- **Work item**
Exclude the pictures and transcribe the rest of the data below exactly.

- **The data**
============
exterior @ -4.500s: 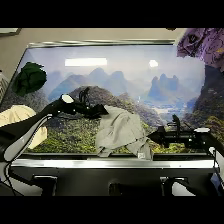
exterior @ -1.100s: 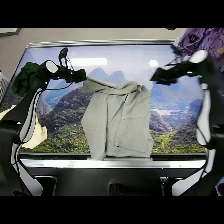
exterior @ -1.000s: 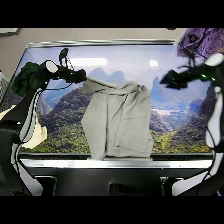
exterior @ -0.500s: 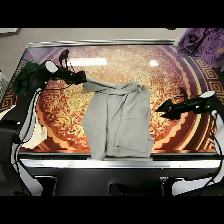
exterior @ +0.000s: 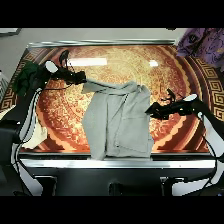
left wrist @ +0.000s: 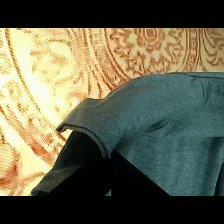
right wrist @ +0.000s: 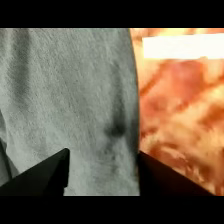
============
- **Result of this exercise**
exterior @ -4.500s: 
exterior @ -1.100s: 
exterior @ -1.000s: 
exterior @ -0.500s: 
exterior @ +0.000s: 
left wrist @ +0.000s: 
right wrist @ +0.000s: 

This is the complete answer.